In response to the tensions of the Iran-Iraq War, Saudi Arabia and other gulf Arab states expanded their military power, but the small size of their populations limited their military effectiveness. In 1979 Saudi religious extremists seized the Al-Ḥaram mosque (Great Mosque) of Mecca and revolted against the Saudi dynasty. They were forcibly repressed, and few changes were made in the Saudi government.
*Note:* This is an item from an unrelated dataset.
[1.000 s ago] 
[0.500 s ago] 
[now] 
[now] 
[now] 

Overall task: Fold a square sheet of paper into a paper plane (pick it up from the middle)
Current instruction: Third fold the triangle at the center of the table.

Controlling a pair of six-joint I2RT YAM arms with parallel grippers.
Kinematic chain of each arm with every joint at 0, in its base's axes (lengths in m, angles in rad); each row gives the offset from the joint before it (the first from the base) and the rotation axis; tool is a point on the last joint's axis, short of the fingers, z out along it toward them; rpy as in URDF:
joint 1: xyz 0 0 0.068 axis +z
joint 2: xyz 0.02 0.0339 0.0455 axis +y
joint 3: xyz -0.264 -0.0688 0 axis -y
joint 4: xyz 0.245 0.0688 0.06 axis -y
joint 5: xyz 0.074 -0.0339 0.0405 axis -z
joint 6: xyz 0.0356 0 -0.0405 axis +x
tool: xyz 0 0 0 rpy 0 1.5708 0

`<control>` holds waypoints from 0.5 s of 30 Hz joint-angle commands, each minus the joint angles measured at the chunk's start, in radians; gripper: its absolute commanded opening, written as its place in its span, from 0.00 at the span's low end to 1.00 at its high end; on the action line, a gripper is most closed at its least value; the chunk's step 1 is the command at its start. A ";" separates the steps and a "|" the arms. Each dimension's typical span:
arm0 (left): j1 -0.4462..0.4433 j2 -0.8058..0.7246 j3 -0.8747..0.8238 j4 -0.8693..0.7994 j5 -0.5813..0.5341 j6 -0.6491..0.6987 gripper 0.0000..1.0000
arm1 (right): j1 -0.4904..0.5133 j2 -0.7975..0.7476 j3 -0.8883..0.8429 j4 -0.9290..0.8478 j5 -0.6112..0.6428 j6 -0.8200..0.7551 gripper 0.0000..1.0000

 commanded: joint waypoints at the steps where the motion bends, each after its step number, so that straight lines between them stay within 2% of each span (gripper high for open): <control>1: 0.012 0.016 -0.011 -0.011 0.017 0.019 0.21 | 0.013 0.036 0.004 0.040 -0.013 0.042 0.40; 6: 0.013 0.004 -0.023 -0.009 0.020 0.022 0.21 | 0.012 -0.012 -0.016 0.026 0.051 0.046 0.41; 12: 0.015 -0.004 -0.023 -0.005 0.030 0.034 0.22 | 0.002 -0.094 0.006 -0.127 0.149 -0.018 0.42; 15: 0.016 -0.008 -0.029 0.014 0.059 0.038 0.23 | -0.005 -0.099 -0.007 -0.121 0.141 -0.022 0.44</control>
In March 1981 Kuwait, Bahrain, Qatar, Oman, Saudi Arabia, and the United Arab Emirates formed the Gulf Cooperation Council (GCC) to promote stability and cooperation in the gulf region; the GCC coordinated their economic and defensive efforts. Expected economic growth in the entire region was slowed by the fall in oil prices in the mid-1980s, and the countries of Arabia made plans to diversify their economies and to institute austerity measures in the face of falling prices.
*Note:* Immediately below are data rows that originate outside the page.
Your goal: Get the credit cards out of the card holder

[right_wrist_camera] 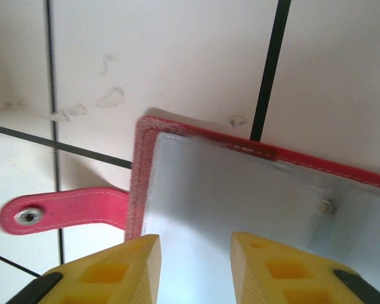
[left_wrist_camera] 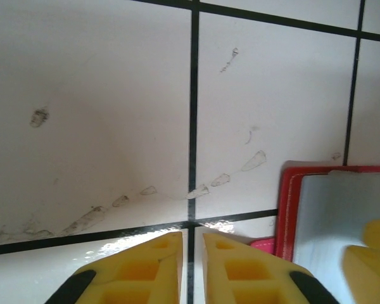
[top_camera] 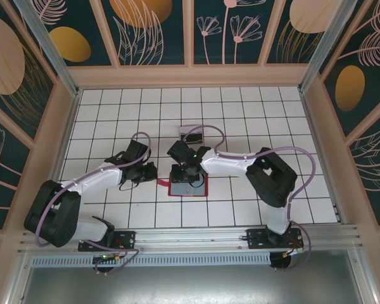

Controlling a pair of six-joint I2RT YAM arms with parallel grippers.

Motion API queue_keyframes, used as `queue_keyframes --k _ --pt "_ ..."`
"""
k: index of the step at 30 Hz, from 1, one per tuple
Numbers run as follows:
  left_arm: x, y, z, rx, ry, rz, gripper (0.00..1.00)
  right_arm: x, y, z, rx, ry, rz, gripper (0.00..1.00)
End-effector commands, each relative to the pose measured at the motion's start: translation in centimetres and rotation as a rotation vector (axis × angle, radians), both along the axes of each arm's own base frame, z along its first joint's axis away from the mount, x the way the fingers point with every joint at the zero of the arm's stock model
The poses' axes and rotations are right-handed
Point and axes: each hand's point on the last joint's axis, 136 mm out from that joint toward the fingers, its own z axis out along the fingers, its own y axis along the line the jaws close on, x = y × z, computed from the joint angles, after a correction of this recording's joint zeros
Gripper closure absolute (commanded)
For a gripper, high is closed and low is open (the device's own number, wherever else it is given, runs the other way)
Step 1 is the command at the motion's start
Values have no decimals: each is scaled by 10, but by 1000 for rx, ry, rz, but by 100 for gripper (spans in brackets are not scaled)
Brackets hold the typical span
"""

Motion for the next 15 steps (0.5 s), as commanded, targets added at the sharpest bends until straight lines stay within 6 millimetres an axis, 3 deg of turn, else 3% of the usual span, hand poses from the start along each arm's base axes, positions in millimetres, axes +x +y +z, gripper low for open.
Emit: queue_keyframes --k 1,4,6,9,15 --pt "13 17 5 99 -38 40 74 17 -11 35 2 -119 -17 60" --pt "22 25 10 151 -84 64 49 32 -36 36 -30 -159 -52 47" --pt "29 33 14 193 -117 90 25 44 -57 36 -59 -183 -78 31" --pt "39 43 22 246 -161 126 2 61 -89 39 -98 -236 -117 2" --pt "59 71 38 402 -267 201 2 93 -163 38 -217 -339 -191 1"
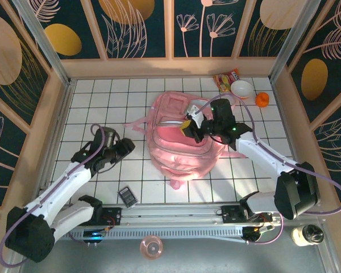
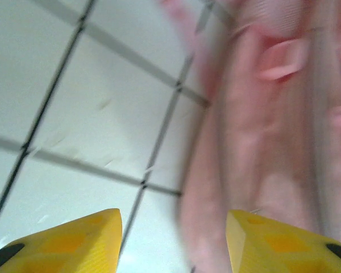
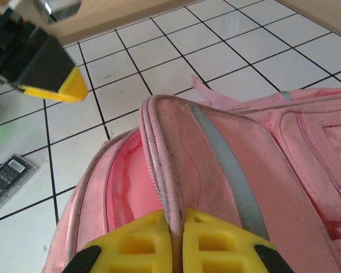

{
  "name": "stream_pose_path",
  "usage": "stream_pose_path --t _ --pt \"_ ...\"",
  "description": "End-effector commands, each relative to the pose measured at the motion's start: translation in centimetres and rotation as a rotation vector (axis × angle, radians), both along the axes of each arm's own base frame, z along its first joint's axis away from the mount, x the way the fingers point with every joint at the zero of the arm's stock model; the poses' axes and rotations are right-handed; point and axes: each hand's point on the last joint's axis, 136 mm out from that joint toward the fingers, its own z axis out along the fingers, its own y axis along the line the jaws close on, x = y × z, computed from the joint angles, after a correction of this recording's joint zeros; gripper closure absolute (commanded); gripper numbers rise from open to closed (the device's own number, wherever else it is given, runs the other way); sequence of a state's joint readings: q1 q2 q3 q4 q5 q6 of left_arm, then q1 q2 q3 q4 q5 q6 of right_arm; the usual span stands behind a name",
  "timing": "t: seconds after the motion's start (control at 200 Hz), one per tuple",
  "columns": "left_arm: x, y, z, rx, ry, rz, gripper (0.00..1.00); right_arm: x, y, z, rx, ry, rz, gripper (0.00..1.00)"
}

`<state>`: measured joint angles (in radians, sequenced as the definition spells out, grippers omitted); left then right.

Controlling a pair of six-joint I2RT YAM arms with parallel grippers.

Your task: Pack the student bag

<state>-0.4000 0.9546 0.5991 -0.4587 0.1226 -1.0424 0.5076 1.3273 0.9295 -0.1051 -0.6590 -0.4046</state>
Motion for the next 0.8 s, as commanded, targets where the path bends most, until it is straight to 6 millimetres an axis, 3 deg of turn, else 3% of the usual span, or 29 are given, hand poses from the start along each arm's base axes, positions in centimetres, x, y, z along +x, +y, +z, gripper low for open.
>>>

Robert Bertram Serjeant William L. OchsenwaldThe 1991 Persian Gulf War
Following the end of the Iran-Iraq War in 1988, President Saddam Hussein of Iraq faced massive economic problems, including debts owed to Saudi Arabia and Kuwait. The Iraqi president also viewed himself as the leader of Pan-Arab nationalism and socialism, two ideologies firmly opposed by the conservative monarchies that controlled most of the Arabian Peninsula outside of Yemen.
Claiming that Kuwait had historically been part of Iraq and that Kuwaiti oil policy had robbed Iraq of much-needed revenue, Saddam Hussein ordered an invasion of Kuwait on August 2, 1990. Kuwait itself fell quickly to the Iraqis, but the Kuwaiti royal family established a government-in-exile in Saudi Arabia, while hundreds of thousands of Kuwaitis fled to several gulf countries. Many Kuwaiti citizens remaining in the emirate engaged in guerrilla warfare against the invaders.
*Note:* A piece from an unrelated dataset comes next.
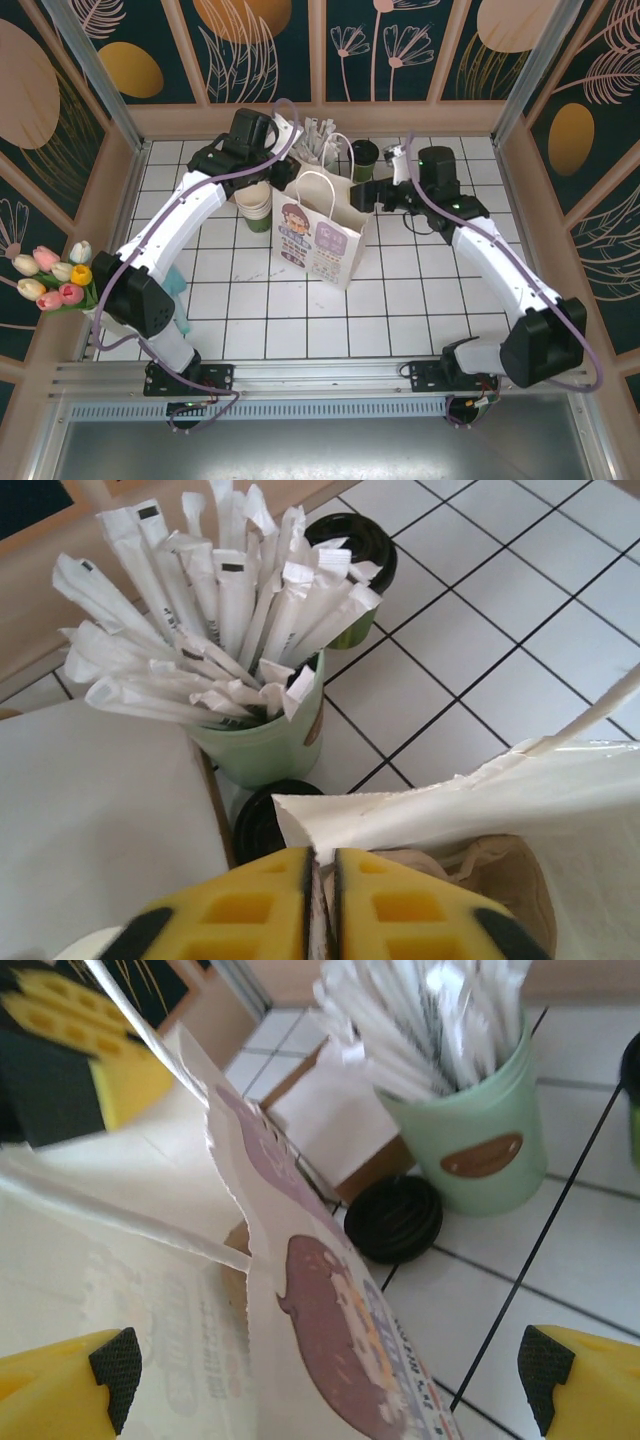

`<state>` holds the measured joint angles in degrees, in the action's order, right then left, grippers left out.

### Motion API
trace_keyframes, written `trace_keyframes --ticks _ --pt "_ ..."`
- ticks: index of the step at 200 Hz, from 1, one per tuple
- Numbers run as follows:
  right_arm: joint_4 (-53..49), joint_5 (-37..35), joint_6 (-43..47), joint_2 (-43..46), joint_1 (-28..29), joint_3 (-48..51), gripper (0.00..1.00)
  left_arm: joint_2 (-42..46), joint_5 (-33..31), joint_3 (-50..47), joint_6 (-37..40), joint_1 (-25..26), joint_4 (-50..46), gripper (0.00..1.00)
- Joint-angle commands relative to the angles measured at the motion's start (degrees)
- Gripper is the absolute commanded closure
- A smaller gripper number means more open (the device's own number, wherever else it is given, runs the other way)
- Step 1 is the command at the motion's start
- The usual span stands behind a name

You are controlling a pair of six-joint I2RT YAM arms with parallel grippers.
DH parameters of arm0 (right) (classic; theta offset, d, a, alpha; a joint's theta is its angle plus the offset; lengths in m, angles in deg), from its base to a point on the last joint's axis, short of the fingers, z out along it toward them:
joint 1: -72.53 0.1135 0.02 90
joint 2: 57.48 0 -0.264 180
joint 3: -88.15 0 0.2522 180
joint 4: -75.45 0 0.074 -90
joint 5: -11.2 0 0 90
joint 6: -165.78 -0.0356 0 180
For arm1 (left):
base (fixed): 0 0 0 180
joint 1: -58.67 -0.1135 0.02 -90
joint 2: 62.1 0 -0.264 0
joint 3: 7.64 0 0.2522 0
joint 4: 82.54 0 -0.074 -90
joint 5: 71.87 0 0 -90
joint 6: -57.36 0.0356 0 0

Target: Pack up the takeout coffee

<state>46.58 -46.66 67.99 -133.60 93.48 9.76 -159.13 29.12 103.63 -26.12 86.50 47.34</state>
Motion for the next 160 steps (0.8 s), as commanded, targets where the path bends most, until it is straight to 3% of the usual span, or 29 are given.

Initially, Saudi Arabia and the other GCC countries reacted cautiously, but, when the United States suggested that Iraq might next invade Saudi Arabia, most Arabian Peninsula countries took a firm stand against the Iraqi annexation of Kuwait. Hundreds of thousands of soldiers and many warships and aircraft from a wide variety of countries acted under the authority of United Nations resolutions as they assembled in Saudi Arabia.
Since Yemen held a seat on the United Nations Security Council, its reluctance to authorize force to oust Iraq from Kuwait was particularly noteworthy; Saudi Arabia in retribution compelled hundreds of thousands of Yemeni workers to leave the kingdom. The GCC countries provided military facilities for the coalition armed forces. The military contingents coming from the various Islamic countries acted together under the command of Saudi generals; troops from Western nations ultimately coordinated their activities under U.S. command.
Iraq attempted to link a solution of the Kuwait question to the resolution of the Palestinian Arab issue, but the coalition countries insisted on unconditional Iraqi withdrawal from Kuwait. After Iraq rejected this demand, the coalition launched an air war against Iraq and Iraqi-occupied Kuwait on January 16–17, 1991. A ground campaign that began on February 24 lasted only four days and secured the eviction of Iraq from Kuwait. Iraqi military and civilian casualties were heavy, but the coalition armed forces suffered fewer than 1,500 killed or wounded in action.
The Arabian Peninsula countries had not seen such a far-reaching external military intervention in their affairs since the days of Muḥammad ʿAlī and the first Saudi kingdom. As a result, the diplomatic, military, and political structures and patterns created after the withdrawal of the British imperial presence in the early 1960s were placed in question.